Alpha Hydroxy Acids (AHAs)
– Glycolic Acid and Lactic Acid have been found to increase epidermal proliferation and collagen production leading to smoother looking skin and faded wrinkles. These small molecules act quickly but also present the most potential for side effects that include irritation and photo sensitization.

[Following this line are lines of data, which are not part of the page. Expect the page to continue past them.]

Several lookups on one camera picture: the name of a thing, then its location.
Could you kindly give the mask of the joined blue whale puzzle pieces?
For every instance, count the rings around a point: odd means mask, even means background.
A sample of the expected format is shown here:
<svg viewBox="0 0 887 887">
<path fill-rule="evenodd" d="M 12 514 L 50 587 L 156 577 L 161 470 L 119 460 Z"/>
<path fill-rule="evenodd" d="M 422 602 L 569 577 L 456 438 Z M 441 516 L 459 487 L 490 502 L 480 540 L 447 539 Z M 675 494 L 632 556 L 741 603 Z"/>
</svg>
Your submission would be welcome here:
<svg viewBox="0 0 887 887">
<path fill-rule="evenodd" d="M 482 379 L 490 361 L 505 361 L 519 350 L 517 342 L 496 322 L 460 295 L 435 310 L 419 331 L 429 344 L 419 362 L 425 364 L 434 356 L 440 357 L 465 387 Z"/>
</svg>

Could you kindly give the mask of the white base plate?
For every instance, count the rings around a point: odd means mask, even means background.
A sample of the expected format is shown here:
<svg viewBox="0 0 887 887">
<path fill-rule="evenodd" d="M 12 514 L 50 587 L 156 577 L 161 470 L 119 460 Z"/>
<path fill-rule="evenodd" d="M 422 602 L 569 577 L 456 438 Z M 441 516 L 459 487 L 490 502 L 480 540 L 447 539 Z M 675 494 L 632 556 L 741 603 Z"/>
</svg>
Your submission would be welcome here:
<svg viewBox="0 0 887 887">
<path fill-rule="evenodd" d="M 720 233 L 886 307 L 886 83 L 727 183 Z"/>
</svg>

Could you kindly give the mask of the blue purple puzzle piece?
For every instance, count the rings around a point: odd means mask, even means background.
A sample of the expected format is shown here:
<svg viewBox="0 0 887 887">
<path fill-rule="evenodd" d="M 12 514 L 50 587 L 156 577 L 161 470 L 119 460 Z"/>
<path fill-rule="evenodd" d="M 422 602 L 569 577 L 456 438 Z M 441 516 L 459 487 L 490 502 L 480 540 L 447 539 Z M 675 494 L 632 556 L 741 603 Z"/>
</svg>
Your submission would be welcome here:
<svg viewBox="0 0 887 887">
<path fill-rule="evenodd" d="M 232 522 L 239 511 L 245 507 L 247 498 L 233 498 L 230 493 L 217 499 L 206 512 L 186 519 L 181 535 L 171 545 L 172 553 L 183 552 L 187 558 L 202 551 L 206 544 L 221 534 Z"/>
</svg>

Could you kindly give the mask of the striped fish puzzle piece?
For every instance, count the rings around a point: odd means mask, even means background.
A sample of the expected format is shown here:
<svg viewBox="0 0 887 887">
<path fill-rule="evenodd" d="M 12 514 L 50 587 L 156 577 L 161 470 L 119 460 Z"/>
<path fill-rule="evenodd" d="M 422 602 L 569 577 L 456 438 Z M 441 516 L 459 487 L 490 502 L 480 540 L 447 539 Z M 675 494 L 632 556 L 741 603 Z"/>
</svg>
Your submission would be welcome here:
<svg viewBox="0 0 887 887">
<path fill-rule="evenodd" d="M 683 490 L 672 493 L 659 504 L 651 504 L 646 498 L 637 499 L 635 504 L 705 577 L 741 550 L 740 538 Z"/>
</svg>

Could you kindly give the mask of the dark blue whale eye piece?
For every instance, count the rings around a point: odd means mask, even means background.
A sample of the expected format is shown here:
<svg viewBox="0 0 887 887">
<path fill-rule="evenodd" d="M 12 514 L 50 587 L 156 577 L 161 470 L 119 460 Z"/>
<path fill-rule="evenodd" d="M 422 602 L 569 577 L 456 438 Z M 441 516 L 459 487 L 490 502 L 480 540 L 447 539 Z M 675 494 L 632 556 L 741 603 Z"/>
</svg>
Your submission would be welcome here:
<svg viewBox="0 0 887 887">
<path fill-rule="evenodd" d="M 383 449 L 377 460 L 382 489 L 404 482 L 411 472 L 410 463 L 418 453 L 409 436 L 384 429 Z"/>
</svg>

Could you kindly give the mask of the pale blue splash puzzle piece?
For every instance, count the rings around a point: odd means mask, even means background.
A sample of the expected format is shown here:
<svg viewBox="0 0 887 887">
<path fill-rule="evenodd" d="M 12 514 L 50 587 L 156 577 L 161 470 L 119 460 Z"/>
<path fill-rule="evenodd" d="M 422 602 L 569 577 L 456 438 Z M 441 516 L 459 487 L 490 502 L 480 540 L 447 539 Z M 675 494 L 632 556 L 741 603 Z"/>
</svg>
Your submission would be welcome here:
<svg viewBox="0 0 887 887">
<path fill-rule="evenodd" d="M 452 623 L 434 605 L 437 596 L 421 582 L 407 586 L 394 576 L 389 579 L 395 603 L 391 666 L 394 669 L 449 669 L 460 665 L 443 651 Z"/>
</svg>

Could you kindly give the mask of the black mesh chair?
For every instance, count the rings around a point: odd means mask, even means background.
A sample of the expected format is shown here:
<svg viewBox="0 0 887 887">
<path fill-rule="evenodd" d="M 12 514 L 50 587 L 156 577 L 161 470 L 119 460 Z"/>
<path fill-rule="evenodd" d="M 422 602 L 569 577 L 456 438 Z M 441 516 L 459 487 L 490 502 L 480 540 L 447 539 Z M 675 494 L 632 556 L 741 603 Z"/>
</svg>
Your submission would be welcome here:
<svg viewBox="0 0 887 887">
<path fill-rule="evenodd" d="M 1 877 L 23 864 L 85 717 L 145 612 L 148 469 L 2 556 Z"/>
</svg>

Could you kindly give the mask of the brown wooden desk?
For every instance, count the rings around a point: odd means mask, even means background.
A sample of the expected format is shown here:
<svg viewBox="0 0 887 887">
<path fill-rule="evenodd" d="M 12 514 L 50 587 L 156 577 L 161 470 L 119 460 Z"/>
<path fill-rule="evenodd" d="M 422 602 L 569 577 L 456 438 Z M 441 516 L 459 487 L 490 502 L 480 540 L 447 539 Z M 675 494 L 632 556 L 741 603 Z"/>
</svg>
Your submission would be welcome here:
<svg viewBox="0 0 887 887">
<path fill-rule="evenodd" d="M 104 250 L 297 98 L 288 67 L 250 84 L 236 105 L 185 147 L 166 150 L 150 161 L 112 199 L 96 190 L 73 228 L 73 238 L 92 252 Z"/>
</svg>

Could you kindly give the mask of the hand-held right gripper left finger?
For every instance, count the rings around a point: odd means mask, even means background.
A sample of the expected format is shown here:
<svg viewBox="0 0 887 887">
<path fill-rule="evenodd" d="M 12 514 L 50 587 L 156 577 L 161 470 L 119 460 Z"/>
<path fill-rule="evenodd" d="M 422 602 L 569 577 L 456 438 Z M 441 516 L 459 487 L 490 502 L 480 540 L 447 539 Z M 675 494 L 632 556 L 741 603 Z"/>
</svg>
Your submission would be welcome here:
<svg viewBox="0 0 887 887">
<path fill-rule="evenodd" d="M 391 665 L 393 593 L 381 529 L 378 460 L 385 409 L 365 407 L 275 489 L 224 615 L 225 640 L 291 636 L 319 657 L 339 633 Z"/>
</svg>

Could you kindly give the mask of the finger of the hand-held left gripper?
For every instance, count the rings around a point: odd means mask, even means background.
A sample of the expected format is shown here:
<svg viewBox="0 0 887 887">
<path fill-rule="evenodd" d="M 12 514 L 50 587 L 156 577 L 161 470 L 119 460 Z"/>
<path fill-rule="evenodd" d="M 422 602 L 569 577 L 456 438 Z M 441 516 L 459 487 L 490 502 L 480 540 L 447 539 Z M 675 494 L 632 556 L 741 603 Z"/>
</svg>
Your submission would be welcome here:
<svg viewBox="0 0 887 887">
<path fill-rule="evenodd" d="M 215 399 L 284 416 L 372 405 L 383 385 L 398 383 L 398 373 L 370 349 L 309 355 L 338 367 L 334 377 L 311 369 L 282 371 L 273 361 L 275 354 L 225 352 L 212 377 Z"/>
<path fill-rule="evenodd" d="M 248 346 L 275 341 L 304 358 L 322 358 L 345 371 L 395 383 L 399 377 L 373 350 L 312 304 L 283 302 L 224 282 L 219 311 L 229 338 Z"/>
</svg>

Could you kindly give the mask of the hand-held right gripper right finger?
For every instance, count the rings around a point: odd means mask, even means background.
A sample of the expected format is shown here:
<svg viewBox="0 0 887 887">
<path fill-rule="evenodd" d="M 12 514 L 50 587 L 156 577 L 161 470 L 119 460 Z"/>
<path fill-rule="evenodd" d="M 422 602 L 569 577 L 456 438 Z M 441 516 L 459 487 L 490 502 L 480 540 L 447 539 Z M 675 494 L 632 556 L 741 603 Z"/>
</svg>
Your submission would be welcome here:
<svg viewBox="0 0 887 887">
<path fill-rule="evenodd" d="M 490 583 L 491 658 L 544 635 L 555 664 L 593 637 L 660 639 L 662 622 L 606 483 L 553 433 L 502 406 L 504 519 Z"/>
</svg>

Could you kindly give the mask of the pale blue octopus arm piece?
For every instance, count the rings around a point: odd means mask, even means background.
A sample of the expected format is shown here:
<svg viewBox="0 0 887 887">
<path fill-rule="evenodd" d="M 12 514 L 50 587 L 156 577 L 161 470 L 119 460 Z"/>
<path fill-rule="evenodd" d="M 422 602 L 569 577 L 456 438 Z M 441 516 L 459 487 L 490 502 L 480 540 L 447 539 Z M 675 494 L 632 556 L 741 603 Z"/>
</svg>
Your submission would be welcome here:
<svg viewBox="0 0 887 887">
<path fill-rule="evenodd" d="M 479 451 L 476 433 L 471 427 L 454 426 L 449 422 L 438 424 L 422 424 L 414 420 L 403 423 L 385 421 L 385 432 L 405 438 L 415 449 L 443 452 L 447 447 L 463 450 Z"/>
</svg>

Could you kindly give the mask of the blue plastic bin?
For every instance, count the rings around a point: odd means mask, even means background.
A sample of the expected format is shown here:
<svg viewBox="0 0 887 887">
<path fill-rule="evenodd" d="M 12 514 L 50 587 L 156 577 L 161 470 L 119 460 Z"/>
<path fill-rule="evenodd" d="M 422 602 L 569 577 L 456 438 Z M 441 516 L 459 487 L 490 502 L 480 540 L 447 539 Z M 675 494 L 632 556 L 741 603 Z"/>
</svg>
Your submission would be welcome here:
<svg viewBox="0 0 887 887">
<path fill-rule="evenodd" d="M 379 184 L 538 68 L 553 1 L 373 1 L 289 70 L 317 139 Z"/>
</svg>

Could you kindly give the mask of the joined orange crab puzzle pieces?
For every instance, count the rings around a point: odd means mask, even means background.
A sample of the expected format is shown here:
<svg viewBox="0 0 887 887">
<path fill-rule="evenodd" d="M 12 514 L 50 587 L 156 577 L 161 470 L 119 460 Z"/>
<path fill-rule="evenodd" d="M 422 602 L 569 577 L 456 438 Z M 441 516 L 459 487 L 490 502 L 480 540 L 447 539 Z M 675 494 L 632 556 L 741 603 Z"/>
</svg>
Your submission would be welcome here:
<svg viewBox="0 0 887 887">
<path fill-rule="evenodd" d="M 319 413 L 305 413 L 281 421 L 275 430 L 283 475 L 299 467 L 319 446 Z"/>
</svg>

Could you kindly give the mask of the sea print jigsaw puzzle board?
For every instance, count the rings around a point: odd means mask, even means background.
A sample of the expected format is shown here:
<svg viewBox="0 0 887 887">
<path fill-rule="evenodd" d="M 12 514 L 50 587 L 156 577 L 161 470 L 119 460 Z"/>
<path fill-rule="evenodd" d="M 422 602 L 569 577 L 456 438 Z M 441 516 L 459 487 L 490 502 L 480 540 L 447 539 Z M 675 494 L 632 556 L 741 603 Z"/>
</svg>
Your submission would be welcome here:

Poly Hydroxy Acids (PHAs) – Lactobionic Acid, Gluconolactone and Mandelic Acid are a new generation of natural exfoliating actives that have been scientifically proven to effectively remove dead skin cell with fewer side effects than first generation Alpha Hydroxy Acids. These relatively large molecules don’t penetrate the skin as readily as Alpha Hydroxy Acids.


Fruit Enzymes
– a new generation of exfoliants that remove dead cells by enzymatically stimulating the natural shedding process – a different mechanism than PHAs or AHAs. Fruit Enzymes work by enzymatically degrading dead skin cell proteins on the surface of the skin and are the most gentle exfoliant.
Beta Hydroxy Acid (Salicylic Acid) – Salicylic Acid is oil soluble and as such penetrates the hair follicles where it will dissolve dead skin cells that plug the follicle trapping bacteria, particularly P. Acnes bacteria.

Look for an exfoliating product that contains a combination of different exfoliants as they work by different mechanisms. In general, an 8% Alpha Hydroxy Acid solution paired with PHAs and BHA provides gentle exfoliation that your skin can tolerate when used twice weekly.